Task brief: Below are the records; give again exactly the lines from the one containing "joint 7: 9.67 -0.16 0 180" through the one containing "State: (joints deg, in", leaving out pictures.

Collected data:
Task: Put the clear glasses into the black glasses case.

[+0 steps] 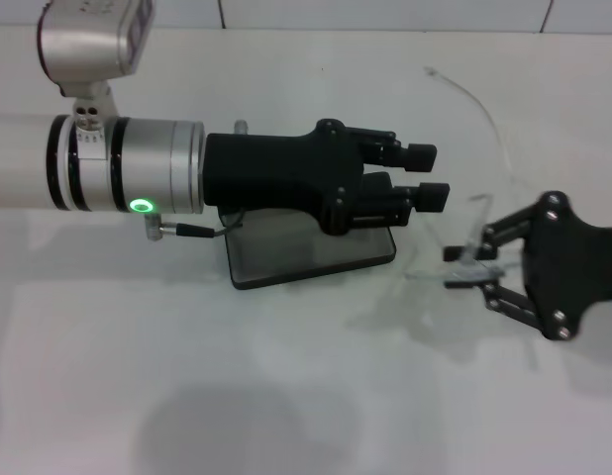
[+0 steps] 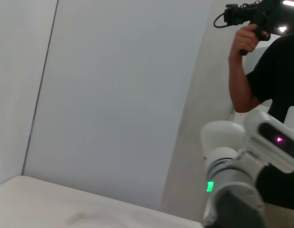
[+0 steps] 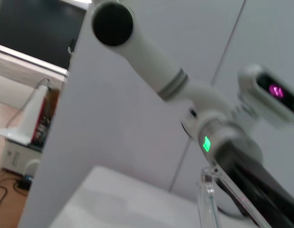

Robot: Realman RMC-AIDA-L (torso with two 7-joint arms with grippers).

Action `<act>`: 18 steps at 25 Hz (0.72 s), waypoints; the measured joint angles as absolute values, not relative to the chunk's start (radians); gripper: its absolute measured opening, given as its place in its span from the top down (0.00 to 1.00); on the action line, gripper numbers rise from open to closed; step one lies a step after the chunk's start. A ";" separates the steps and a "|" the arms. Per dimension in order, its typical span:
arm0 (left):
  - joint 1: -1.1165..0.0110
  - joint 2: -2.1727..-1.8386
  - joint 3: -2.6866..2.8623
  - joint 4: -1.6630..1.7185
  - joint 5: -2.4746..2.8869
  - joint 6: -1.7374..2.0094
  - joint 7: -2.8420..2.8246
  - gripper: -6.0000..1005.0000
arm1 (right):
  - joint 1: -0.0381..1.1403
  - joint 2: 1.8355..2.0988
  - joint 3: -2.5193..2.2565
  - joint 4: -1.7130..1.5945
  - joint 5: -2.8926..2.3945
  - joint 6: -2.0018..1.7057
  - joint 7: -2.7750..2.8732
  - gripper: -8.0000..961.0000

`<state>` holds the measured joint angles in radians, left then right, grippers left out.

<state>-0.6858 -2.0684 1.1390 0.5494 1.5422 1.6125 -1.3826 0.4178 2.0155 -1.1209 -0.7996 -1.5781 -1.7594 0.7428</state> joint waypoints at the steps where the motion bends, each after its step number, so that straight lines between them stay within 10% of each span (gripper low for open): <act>1: -0.686 -2.068 1.136 0.550 1.543 1.608 -1.383 0.53 | 0.411 2.015 -1.106 -0.799 -1.578 -1.804 0.716 0.86; 18: -0.706 -2.094 1.137 0.530 1.462 1.483 -1.240 0.53 | 0.621 2.017 -1.171 -0.452 -1.523 -1.942 0.714 0.86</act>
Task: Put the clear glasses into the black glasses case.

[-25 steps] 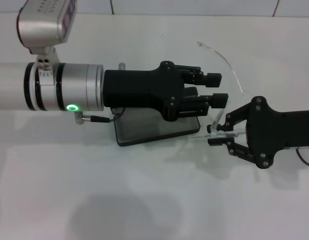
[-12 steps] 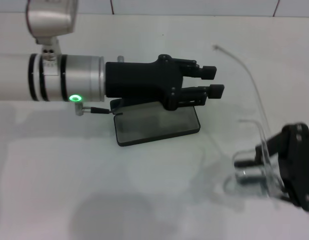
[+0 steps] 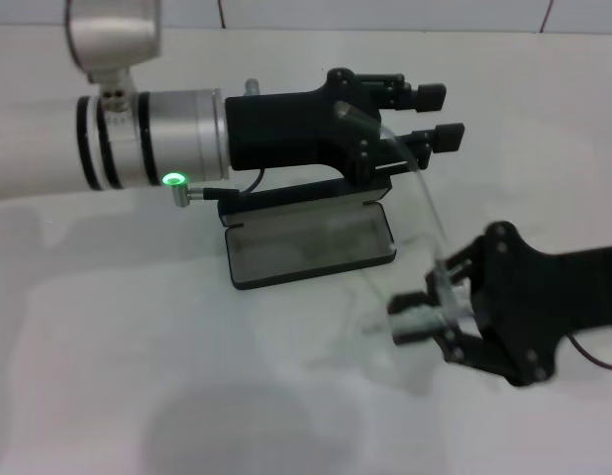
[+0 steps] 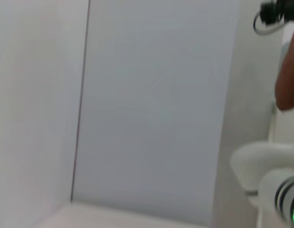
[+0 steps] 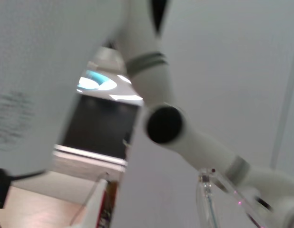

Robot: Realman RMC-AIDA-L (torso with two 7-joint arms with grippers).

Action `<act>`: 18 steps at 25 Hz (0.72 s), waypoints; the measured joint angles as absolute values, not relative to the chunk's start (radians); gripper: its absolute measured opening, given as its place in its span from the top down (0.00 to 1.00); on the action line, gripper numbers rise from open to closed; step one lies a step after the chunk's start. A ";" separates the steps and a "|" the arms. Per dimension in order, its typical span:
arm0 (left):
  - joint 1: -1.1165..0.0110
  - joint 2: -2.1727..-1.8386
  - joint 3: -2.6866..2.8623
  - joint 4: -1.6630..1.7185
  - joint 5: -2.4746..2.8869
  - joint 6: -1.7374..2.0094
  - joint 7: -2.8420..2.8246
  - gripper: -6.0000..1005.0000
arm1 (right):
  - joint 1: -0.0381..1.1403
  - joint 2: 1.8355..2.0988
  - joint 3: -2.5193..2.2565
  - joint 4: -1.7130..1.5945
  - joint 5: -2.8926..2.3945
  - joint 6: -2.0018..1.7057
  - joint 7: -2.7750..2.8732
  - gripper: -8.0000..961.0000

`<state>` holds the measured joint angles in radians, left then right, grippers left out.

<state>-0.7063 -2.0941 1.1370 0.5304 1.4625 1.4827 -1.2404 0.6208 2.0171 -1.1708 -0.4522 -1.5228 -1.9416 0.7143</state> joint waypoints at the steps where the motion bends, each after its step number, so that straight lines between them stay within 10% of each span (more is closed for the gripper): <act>1: -0.696 -2.094 1.137 0.522 1.434 1.495 -1.201 0.53 | 0.627 2.018 -1.171 -0.445 -1.523 -1.918 0.738 0.86; 18: -0.670 -2.096 1.177 0.478 1.397 1.604 -1.026 0.53 | 0.649 2.020 -1.174 -0.438 -1.523 -1.760 1.004 0.86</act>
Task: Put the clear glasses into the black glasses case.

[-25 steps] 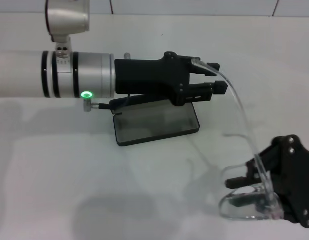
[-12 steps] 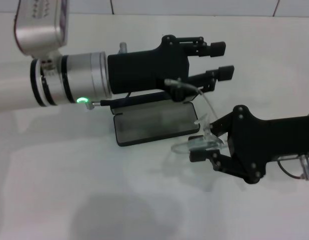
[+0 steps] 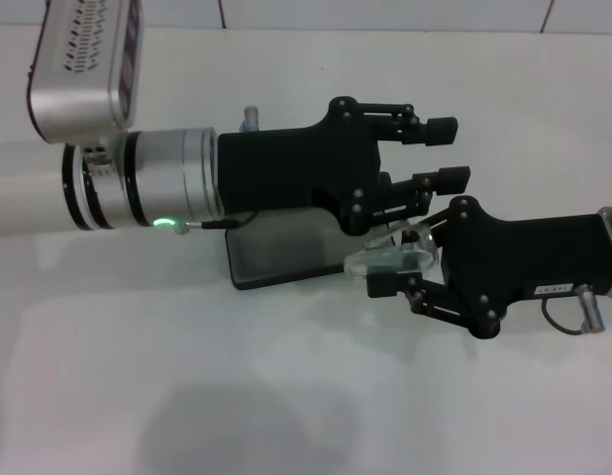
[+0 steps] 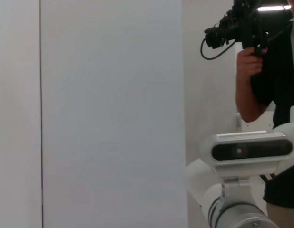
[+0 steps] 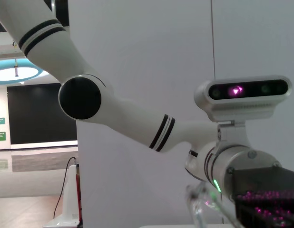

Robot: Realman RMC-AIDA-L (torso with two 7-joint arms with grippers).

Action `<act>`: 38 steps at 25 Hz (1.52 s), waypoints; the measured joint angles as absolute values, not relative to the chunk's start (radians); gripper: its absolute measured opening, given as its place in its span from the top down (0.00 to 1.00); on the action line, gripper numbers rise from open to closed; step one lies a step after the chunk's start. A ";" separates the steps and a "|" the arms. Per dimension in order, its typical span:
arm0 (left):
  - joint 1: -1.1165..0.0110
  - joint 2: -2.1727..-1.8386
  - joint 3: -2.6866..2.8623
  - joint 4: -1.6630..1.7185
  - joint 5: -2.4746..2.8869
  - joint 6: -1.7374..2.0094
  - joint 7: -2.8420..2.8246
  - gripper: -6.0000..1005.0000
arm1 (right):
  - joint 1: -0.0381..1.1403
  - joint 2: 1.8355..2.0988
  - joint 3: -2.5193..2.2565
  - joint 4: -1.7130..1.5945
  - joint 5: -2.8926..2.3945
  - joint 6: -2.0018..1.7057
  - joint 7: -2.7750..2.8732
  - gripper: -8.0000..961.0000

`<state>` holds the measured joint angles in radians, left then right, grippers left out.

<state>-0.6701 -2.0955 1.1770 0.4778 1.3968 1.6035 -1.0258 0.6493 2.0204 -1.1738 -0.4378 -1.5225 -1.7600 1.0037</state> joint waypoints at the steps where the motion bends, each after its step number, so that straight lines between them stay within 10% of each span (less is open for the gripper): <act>1: -0.670 -2.095 1.185 0.478 1.395 1.604 -1.026 0.53 | 0.649 2.020 -1.175 -0.438 -1.523 -1.758 1.009 0.86; 22: -0.547 -2.074 0.882 0.487 1.383 1.588 -1.021 0.53 | 0.355 2.025 -1.710 -1.110 -1.597 -1.044 1.106 0.86; 38: -0.557 -2.079 0.886 0.488 1.393 1.549 -1.037 0.53 | 0.365 2.028 -2.083 -1.194 -1.803 -0.469 1.237 0.85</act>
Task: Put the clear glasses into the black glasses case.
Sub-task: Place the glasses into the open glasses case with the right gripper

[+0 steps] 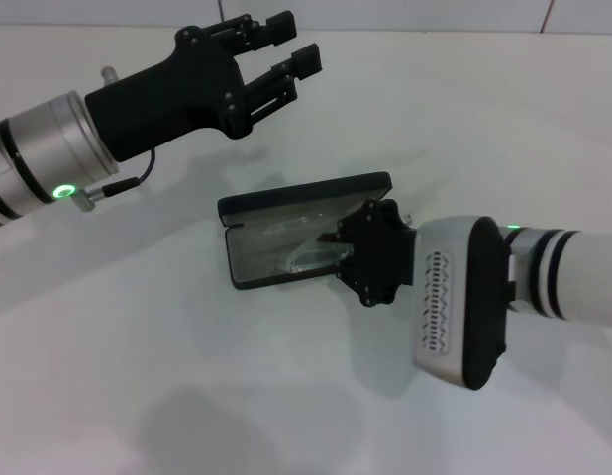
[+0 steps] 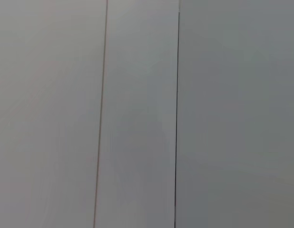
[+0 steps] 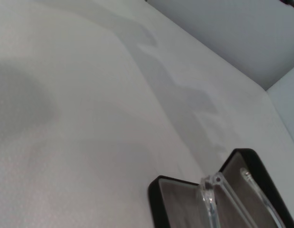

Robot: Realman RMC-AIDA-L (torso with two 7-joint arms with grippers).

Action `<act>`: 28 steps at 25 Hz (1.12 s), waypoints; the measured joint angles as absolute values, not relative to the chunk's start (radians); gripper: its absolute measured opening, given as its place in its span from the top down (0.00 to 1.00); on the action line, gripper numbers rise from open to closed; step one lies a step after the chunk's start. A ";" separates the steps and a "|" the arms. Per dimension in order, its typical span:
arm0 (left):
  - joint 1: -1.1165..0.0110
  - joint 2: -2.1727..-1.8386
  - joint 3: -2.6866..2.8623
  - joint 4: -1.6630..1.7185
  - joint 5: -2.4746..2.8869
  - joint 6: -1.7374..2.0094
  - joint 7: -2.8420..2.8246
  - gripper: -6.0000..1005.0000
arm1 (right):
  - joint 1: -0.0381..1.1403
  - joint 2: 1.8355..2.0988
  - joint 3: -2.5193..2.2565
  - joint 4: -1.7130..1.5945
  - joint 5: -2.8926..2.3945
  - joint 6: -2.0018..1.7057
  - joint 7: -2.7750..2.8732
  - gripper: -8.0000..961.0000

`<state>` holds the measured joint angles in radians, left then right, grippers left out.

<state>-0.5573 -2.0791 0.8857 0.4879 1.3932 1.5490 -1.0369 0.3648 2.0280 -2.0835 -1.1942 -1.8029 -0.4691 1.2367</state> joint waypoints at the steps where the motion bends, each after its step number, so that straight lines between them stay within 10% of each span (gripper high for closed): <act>1: -0.558 -2.080 0.886 0.488 1.393 1.549 -1.037 0.53 | 0.371 2.028 -2.100 -1.188 -1.803 -0.449 1.239 0.85; 28: -0.559 -2.083 0.888 0.479 1.398 1.536 -1.034 0.53 | 0.403 2.028 -2.283 -1.125 -1.750 -0.190 1.263 0.84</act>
<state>-0.5590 -2.0831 0.8880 0.4786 1.3978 1.5355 -1.0344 0.4034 2.0278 -2.2827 -1.1246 -1.7502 -0.1901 1.2635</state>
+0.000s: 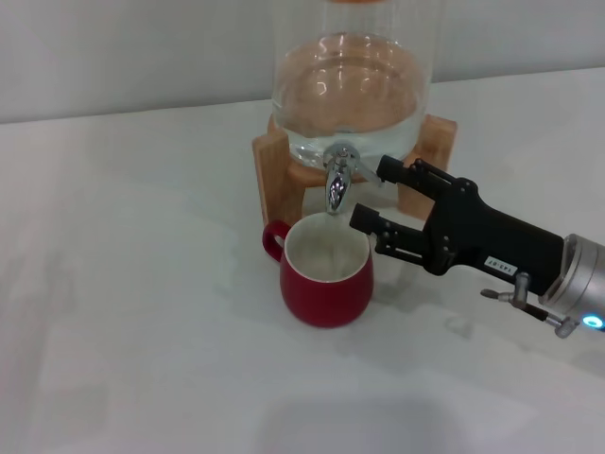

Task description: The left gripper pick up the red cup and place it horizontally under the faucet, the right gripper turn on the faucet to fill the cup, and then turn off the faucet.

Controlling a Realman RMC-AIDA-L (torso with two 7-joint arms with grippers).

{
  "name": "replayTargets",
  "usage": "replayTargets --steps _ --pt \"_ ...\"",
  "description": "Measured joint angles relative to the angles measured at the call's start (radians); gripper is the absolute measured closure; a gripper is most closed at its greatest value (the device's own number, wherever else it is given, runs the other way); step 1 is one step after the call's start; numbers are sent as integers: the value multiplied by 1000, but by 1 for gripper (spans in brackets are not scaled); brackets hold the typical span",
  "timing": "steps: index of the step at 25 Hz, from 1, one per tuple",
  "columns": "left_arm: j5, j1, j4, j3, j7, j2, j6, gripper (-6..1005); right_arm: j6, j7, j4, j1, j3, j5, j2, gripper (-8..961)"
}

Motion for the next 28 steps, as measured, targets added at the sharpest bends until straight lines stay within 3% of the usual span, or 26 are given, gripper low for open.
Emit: replayTargets --steps 14,28 --pt "1 -1 -4 0 0 1 -2 545 -3 14 -26 -7 -17 3 -1 129" --pt "2 -3 -2 0 0 1 -2 545 -74 27 -47 -12 26 5 -19 128"
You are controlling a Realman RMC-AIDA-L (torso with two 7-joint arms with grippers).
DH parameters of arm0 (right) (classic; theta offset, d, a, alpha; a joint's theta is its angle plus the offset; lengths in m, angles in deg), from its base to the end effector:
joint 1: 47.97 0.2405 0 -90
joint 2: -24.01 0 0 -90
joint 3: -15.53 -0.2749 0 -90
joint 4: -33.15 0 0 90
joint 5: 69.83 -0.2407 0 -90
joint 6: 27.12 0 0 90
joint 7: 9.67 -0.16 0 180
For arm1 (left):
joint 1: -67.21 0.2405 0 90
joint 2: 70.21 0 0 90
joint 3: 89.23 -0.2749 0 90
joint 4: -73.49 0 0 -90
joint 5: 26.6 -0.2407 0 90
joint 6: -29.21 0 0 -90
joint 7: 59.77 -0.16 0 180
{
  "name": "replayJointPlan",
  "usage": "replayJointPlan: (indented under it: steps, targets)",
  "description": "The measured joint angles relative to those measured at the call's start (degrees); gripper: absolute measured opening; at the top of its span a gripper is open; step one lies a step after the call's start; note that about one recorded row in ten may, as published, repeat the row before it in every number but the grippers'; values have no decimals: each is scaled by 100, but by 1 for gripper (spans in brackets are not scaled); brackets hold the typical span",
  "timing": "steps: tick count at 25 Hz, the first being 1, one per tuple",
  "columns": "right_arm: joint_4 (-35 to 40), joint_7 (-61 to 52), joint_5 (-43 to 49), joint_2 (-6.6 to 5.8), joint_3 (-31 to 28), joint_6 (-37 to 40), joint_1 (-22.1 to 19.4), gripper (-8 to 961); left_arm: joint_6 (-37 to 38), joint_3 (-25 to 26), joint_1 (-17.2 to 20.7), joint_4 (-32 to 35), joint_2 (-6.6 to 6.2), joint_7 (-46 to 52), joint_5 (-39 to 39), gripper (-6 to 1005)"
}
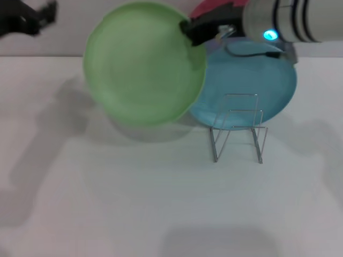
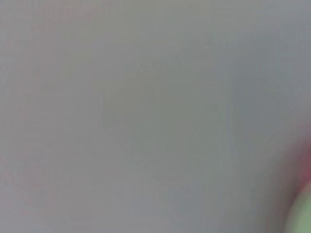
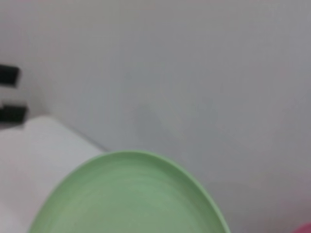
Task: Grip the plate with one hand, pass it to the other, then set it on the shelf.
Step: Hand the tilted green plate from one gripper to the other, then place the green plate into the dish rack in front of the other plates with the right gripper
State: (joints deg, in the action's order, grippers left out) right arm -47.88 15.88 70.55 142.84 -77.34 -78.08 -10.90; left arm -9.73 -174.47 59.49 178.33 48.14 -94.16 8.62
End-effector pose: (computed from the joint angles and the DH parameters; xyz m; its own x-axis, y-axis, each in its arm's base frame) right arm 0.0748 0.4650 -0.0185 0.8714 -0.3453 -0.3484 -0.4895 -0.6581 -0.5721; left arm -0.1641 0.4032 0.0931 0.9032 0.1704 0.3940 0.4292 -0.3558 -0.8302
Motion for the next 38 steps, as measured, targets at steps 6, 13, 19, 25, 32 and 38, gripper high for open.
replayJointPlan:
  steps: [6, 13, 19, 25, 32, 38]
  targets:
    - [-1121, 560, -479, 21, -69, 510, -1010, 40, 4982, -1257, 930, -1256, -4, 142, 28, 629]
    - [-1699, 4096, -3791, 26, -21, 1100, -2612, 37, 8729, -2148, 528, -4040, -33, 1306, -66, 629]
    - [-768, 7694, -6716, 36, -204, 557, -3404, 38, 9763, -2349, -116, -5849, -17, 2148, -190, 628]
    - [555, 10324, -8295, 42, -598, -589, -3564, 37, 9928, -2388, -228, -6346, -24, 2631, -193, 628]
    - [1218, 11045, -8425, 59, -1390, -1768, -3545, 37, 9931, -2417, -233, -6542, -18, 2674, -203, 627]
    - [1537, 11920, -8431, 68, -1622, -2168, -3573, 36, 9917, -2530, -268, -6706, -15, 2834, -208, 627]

Task answer:
joint 7: 9.67 -0.16 0 180
For arm1 (left):
joint 1: -67.21 0.2405 0 90
joint 2: 70.21 0 0 90
joint 3: 89.23 -0.2749 0 90
joint 4: -73.49 0 0 -90
joint 5: 26.6 -0.2407 0 90
joint 6: -29.21 0 0 -90
joint 7: 59.77 -0.16 0 180
{
  "name": "replayJointPlan",
  "usage": "replayJointPlan: (indented under it: steps, targets)",
  "description": "The measured joint angles relative to those measured at the call's start (degrees); gripper: absolute measured opening; at the top of its span a gripper is open; step one lies a step after the call's start; note that about one recorded row in ten may, as published, repeat the row before it in every number but the grippers'; values have no decimals: each is scaled by 100, but by 1 for gripper (spans in brackets are not scaled); brackets hold the typical span",
  "timing": "steps: tick count at 25 Hz, the first being 1, one per tuple",
  "columns": "right_arm: joint_4 (-35 to 40), joint_7 (-61 to 52), joint_5 (-43 to 49), joint_2 (-6.6 to 5.8), joint_3 (-31 to 28), joint_6 (-37 to 40), joint_1 (-22.1 to 19.4), gripper (-8 to 961); left_arm: joint_6 (-37 to 38), joint_3 (-25 to 26), joint_1 (-17.2 to 20.7), joint_4 (-32 to 35), joint_2 (-6.6 to 6.2), joint_7 (-46 to 52), joint_5 (-39 to 39), gripper (-6 to 1005)"
}
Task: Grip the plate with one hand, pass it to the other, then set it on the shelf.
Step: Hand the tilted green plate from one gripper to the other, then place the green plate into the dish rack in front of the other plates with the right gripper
State: (joints deg, in the action's order, grippers left out) right arm -47.88 15.88 70.55 142.84 -77.34 -78.08 -10.90; left arm -9.73 -174.47 59.49 178.33 48.14 -94.16 8.62

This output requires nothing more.